Kidnapped Australian environmentalist Jerome Hugonot released in Chad

A conservationist with dual French-Australian citizenship has been freed after he was taken hostage in Chad on Friday, interim President Mahamat Idriss Deby has announced.

Jerome Hugonot was working for the Sahara Conservation Fund in Wadi Fara providence, near Sudan, when he was abducted on Friday, according to Chadian government authorities.

French-Australian citizen Jerome Hugonot (left) was kidnapped in Chad.
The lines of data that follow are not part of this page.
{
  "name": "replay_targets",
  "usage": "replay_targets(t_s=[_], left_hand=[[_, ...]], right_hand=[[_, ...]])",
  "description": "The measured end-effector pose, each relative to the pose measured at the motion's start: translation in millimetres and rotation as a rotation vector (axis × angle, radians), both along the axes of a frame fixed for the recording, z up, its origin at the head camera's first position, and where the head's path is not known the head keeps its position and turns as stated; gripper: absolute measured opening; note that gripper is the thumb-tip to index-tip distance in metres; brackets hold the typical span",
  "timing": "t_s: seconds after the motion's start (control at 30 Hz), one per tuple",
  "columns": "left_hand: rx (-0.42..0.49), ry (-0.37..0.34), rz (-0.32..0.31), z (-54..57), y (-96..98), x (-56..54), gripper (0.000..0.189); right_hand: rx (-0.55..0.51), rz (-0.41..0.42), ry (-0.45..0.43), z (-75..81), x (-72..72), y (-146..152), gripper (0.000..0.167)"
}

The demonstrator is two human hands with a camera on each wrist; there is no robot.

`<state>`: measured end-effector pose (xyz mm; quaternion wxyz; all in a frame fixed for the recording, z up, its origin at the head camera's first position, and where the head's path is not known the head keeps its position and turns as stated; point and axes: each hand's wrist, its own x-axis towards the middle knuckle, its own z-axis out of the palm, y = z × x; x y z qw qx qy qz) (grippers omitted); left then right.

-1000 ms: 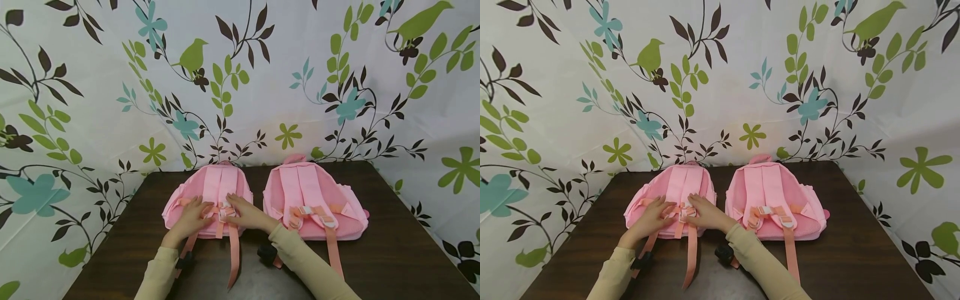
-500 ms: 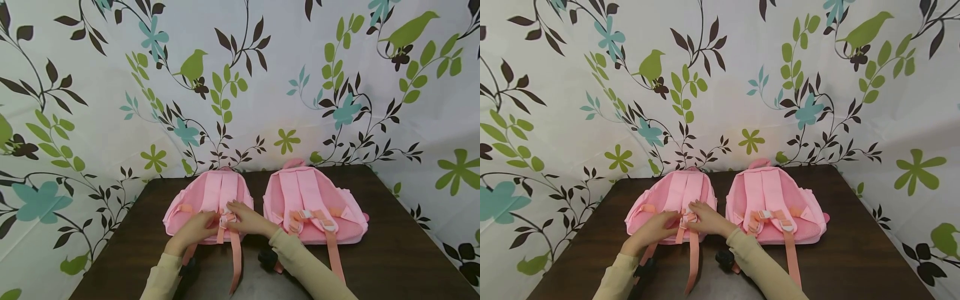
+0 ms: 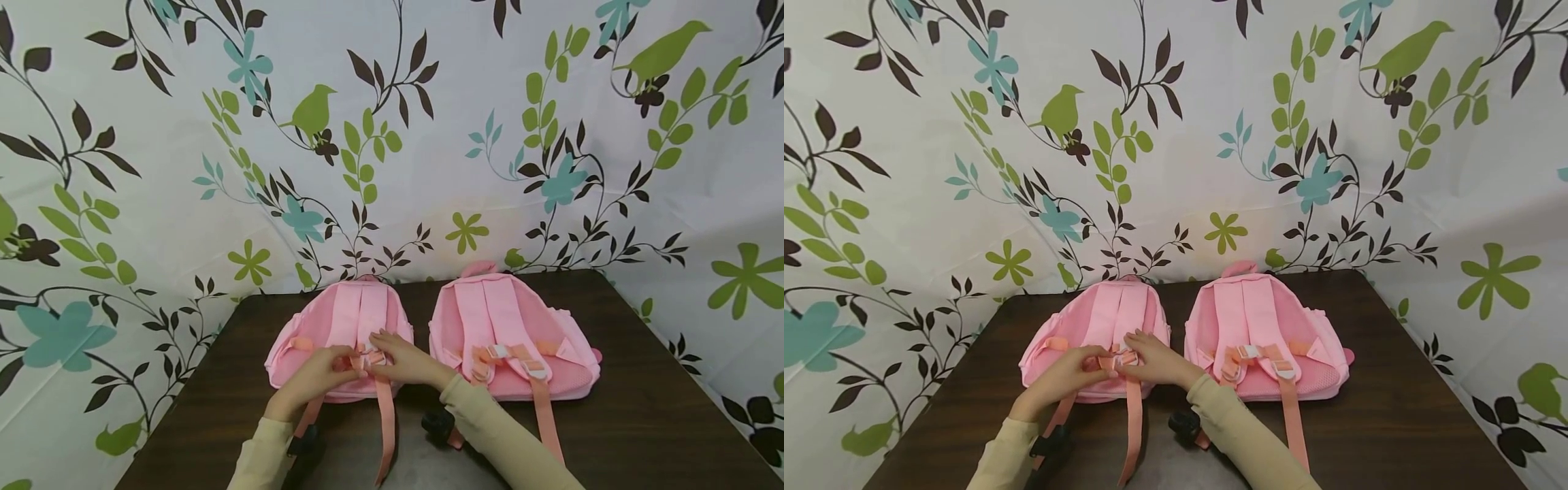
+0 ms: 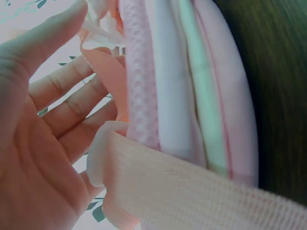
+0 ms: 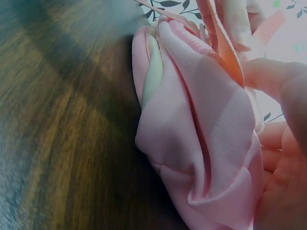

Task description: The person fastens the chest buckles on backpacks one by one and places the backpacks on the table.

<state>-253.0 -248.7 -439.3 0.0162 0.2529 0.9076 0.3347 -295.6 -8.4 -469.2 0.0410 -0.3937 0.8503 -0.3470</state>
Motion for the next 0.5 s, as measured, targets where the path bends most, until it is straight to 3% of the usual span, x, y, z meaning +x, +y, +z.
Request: replay_targets(t_s=[0.1,0.3,0.5], left_hand=[[0.05,-0.024,0.023,4.8,-1.7,2.5,0.027],[0.123,0.013,0.019,9.9,-4.7,4.6,0.031],[0.167,0.021,0.08,14.0,-5.2,6.3,0.028]], right_hand=[[-0.004,0.0,-0.01,-0.5,-0.7,0,0.07],[-0.015,0.002,-0.027,-0.2,-0.1,0,0.068],[-0.004,0.008,0.001,9.0,2.2,0,0.056]])
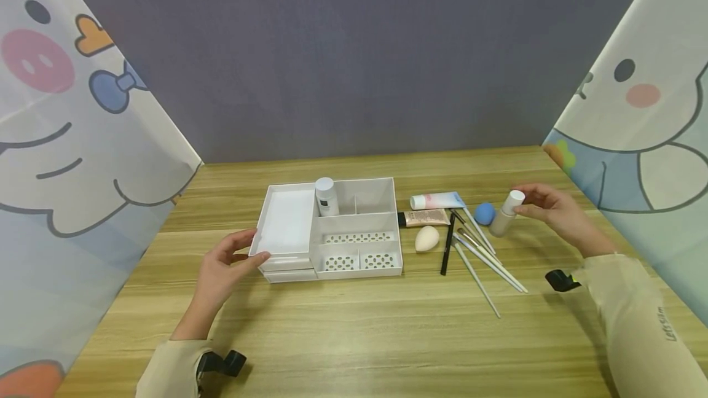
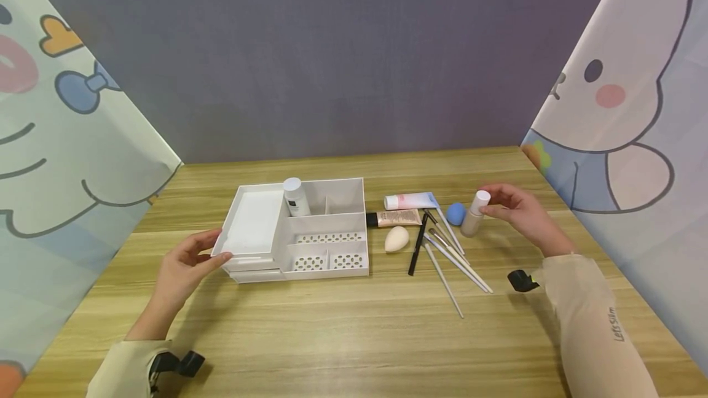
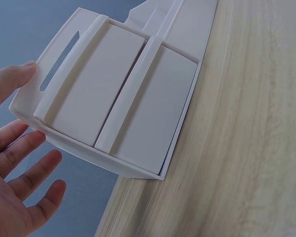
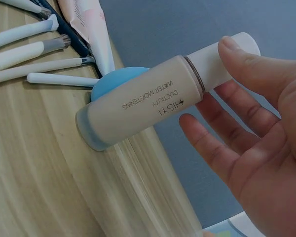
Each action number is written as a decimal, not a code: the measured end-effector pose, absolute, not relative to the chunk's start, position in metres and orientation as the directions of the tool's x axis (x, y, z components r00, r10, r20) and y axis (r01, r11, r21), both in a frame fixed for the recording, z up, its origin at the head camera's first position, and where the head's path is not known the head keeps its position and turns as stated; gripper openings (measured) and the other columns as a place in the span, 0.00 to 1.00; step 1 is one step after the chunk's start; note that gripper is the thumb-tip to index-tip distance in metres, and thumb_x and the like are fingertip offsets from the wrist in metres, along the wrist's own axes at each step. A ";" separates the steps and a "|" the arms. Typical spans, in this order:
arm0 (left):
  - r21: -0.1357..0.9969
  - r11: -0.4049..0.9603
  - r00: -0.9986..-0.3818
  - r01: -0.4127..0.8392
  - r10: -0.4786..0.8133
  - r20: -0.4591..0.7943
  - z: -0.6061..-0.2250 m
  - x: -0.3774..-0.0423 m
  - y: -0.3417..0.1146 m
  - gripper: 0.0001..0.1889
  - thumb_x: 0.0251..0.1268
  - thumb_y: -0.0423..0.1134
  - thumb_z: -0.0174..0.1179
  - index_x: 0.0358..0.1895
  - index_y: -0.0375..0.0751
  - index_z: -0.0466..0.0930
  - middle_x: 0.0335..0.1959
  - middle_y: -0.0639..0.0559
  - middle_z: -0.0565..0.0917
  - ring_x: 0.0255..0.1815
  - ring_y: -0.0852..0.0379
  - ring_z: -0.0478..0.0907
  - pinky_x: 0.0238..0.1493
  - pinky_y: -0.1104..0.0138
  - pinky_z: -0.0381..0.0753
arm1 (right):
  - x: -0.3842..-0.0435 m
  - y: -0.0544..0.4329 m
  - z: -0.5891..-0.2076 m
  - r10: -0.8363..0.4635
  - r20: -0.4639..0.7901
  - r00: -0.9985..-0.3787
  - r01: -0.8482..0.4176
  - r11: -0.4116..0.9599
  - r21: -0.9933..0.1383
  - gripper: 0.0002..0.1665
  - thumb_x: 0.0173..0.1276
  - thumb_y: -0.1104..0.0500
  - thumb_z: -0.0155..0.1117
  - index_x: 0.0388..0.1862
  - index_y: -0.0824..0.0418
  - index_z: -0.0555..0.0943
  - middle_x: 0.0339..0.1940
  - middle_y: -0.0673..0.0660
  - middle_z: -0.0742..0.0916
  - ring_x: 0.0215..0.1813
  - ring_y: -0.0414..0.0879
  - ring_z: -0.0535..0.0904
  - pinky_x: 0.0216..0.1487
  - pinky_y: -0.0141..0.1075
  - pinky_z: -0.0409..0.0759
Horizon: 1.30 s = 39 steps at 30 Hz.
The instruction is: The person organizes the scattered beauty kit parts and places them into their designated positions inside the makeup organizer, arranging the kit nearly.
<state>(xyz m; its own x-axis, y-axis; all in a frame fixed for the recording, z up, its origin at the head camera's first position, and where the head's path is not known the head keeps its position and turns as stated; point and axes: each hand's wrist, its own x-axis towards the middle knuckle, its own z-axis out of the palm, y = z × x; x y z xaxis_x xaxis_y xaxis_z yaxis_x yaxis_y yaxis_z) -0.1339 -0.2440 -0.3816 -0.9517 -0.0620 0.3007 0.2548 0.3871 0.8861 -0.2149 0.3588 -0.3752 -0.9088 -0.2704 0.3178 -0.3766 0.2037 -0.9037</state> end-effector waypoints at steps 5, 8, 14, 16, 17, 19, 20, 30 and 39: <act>0.886 0.387 -0.952 0.254 -0.060 0.299 -0.382 -0.135 -0.244 0.23 0.57 0.29 0.73 0.57 0.32 0.80 0.51 0.62 0.83 0.49 0.71 0.78 0.44 0.74 0.80 | -0.215 0.359 -0.377 -0.262 0.325 -0.909 -0.380 0.196 -0.904 0.25 0.66 0.80 0.59 0.53 0.56 0.82 0.43 0.42 0.86 0.43 0.33 0.82 0.42 0.23 0.79; 0.887 0.386 -0.953 0.253 -0.061 0.298 -0.382 -0.135 -0.245 0.23 0.56 0.29 0.73 0.57 0.32 0.80 0.51 0.61 0.83 0.49 0.70 0.78 0.44 0.74 0.80 | -0.215 0.359 -0.377 -0.251 0.315 -0.915 -0.370 0.214 -0.904 0.25 0.66 0.80 0.60 0.53 0.55 0.82 0.43 0.41 0.86 0.42 0.33 0.82 0.42 0.23 0.79; 0.887 0.393 -0.954 0.244 -0.066 0.292 -0.382 -0.134 -0.245 0.24 0.56 0.30 0.73 0.57 0.33 0.80 0.52 0.59 0.84 0.49 0.71 0.78 0.44 0.73 0.80 | -0.214 0.356 -0.374 -0.188 0.291 -0.938 -0.339 0.330 -0.881 0.23 0.66 0.77 0.63 0.52 0.53 0.82 0.42 0.38 0.85 0.41 0.32 0.81 0.41 0.22 0.78; 0.886 0.395 -0.954 0.243 -0.067 0.292 -0.382 -0.134 -0.244 0.24 0.56 0.30 0.73 0.57 0.33 0.80 0.52 0.58 0.84 0.49 0.71 0.78 0.44 0.74 0.80 | -0.213 0.354 -0.372 -0.157 0.284 -0.946 -0.324 0.376 -0.868 0.22 0.66 0.75 0.64 0.51 0.52 0.82 0.41 0.36 0.84 0.41 0.30 0.80 0.40 0.21 0.77; 0.885 0.396 -0.954 0.244 -0.067 0.293 -0.382 -0.134 -0.244 0.24 0.56 0.30 0.73 0.57 0.33 0.80 0.52 0.58 0.84 0.49 0.71 0.78 0.44 0.74 0.80 | -0.213 0.353 -0.371 -0.142 0.282 -0.949 -0.316 0.394 -0.863 0.21 0.66 0.74 0.65 0.51 0.51 0.82 0.40 0.36 0.84 0.41 0.30 0.79 0.40 0.21 0.77; 0.884 0.397 -0.953 0.247 -0.068 0.296 -0.381 -0.135 -0.244 0.24 0.56 0.30 0.73 0.57 0.32 0.80 0.52 0.58 0.84 0.49 0.71 0.78 0.44 0.74 0.80 | -0.213 0.351 -0.368 -0.114 0.274 -0.955 -0.296 0.418 -0.859 0.20 0.67 0.72 0.66 0.50 0.49 0.82 0.39 0.35 0.83 0.41 0.29 0.78 0.39 0.20 0.76; 0.884 0.396 -0.952 0.249 -0.067 0.299 -0.381 -0.135 -0.244 0.24 0.56 0.30 0.73 0.57 0.32 0.80 0.52 0.58 0.84 0.49 0.71 0.78 0.44 0.74 0.80 | -0.213 0.350 -0.367 -0.105 0.271 -0.957 -0.290 0.420 -0.860 0.20 0.67 0.71 0.66 0.50 0.48 0.81 0.39 0.34 0.83 0.41 0.29 0.78 0.40 0.20 0.76; 0.881 0.394 -0.948 0.263 -0.064 0.312 -0.382 -0.136 -0.244 0.23 0.56 0.29 0.73 0.56 0.32 0.81 0.52 0.57 0.84 0.49 0.70 0.79 0.44 0.74 0.80 | -0.216 0.337 -0.347 -0.068 0.328 -0.942 -0.322 0.452 -0.832 0.20 0.67 0.71 0.67 0.48 0.47 0.81 0.37 0.35 0.82 0.39 0.28 0.78 0.38 0.19 0.77; 0.877 0.400 -0.945 0.267 -0.068 0.319 -0.382 -0.137 -0.244 0.23 0.55 0.29 0.73 0.56 0.31 0.81 0.50 0.60 0.84 0.49 0.71 0.78 0.44 0.76 0.79 | -0.216 0.328 -0.332 -0.060 0.312 -0.948 -0.299 0.503 -0.811 0.17 0.68 0.67 0.68 0.48 0.46 0.80 0.36 0.33 0.82 0.39 0.26 0.77 0.37 0.19 0.76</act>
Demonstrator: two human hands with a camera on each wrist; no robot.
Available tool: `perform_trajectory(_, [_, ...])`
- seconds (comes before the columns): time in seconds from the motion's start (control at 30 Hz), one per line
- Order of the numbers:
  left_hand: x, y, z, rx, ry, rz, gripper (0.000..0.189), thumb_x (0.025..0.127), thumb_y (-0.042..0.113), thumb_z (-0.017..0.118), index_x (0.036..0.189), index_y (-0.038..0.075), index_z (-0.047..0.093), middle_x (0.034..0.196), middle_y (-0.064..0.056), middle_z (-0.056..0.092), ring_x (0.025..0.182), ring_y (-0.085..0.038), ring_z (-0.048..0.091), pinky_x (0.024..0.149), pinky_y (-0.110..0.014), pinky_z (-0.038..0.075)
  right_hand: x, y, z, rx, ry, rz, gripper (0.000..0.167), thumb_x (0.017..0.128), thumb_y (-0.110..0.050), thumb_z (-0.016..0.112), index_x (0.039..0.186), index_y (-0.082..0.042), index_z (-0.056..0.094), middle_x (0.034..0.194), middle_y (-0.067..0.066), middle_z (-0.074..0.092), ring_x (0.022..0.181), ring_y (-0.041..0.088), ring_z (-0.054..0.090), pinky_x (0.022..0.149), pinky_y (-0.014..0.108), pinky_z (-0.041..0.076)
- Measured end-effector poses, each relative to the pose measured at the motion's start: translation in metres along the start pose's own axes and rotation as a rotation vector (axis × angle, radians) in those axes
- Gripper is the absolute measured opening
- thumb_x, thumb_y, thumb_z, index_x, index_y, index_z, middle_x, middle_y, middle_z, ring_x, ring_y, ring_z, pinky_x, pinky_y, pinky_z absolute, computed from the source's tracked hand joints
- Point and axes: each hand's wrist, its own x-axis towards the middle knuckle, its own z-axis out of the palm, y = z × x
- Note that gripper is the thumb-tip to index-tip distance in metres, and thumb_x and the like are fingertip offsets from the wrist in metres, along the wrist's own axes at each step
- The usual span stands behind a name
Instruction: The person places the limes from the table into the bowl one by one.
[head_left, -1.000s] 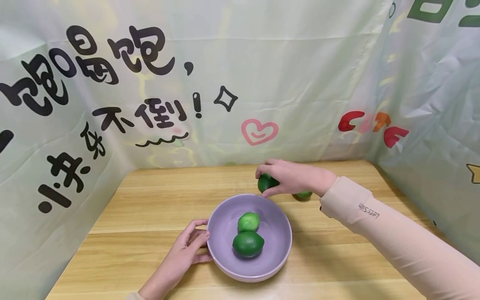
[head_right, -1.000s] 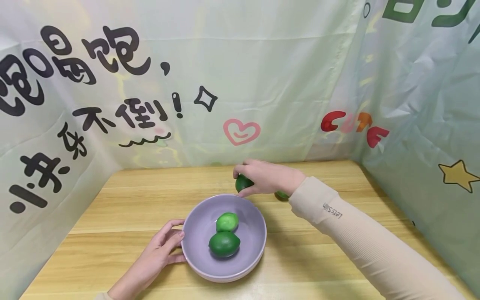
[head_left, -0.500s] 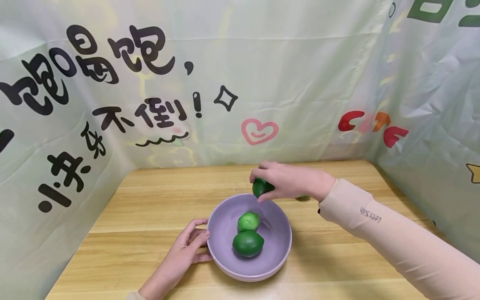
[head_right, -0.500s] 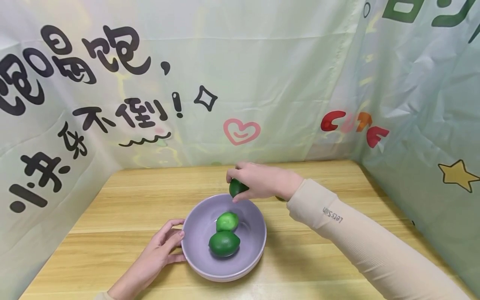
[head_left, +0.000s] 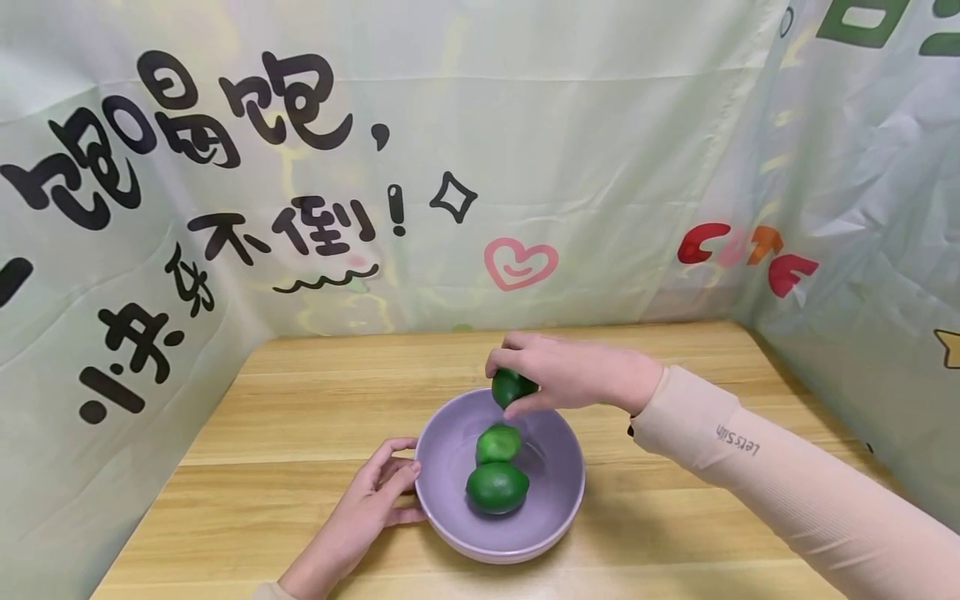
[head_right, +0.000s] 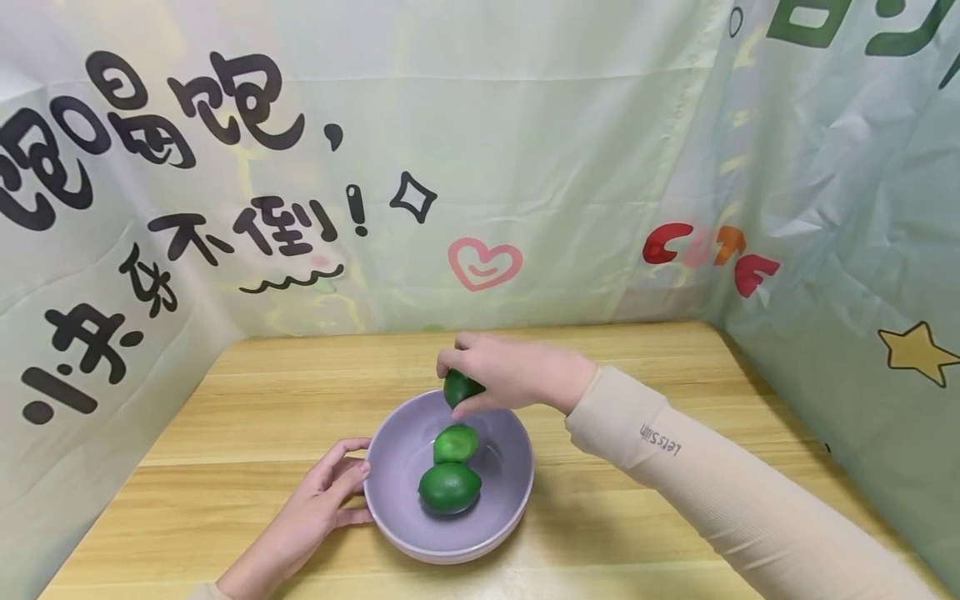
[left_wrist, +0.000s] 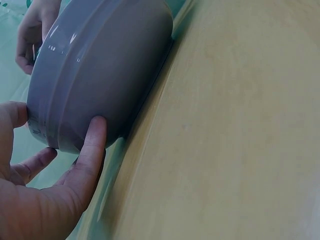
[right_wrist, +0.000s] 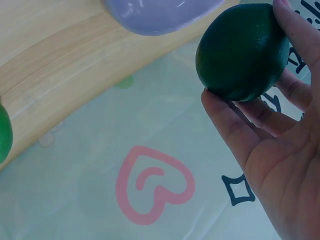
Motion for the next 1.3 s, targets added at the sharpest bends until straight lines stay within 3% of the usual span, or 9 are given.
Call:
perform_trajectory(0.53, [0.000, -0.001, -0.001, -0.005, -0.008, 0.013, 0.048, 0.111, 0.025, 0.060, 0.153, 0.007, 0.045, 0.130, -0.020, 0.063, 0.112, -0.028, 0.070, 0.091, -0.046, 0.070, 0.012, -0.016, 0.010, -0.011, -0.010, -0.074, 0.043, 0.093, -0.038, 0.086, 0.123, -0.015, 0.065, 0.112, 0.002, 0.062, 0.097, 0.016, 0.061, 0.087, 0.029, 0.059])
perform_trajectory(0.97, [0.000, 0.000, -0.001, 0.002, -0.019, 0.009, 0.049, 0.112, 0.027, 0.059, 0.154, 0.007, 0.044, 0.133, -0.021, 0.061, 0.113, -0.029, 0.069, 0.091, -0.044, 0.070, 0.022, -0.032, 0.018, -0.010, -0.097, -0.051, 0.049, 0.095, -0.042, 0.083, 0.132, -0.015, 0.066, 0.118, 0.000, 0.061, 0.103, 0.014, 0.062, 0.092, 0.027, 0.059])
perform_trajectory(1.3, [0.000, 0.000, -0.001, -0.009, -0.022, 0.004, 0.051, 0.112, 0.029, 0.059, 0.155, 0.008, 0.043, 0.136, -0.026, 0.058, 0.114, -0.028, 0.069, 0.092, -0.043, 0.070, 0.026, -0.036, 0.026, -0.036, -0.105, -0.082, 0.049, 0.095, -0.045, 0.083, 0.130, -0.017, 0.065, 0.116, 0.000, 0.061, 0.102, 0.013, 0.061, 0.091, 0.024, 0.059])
The government says he has since been released.Credit:Facebook

Hugonot manages an oryx park on behalf of the conservation group.

Deby announced the release on Twitter without providing any further details.

Jerome Hugonot.Credit:Facebook

“I am delighted with this happy ending,” he said.

On Saturday, a source at the French foreign ministry said the French government was aware one of its citizens had been kidnapped and was in contact with the family and Chadian authorities to obtain a rapid release.

The ministry did not immediately respond to a request for comment following Hugonot’s release.

Hugonot moved to Australia from France in 2002, and has worked as a veterinarian specialising in equine reproduction in the Northern Territory, Western Australia, South Australia, and the Hunter Valley, NSW.

He has done stints in central Africa helping to preserve wildlife and monitoring poachers. The Sahara Conservation Fund is working to reintroduce a species of desert antelope known as the scimitar-horned oryx.

The organisation was established in 2004 to curb the extinction of large birds and mammals in the Sahara and surrounding grasslands, according to its website.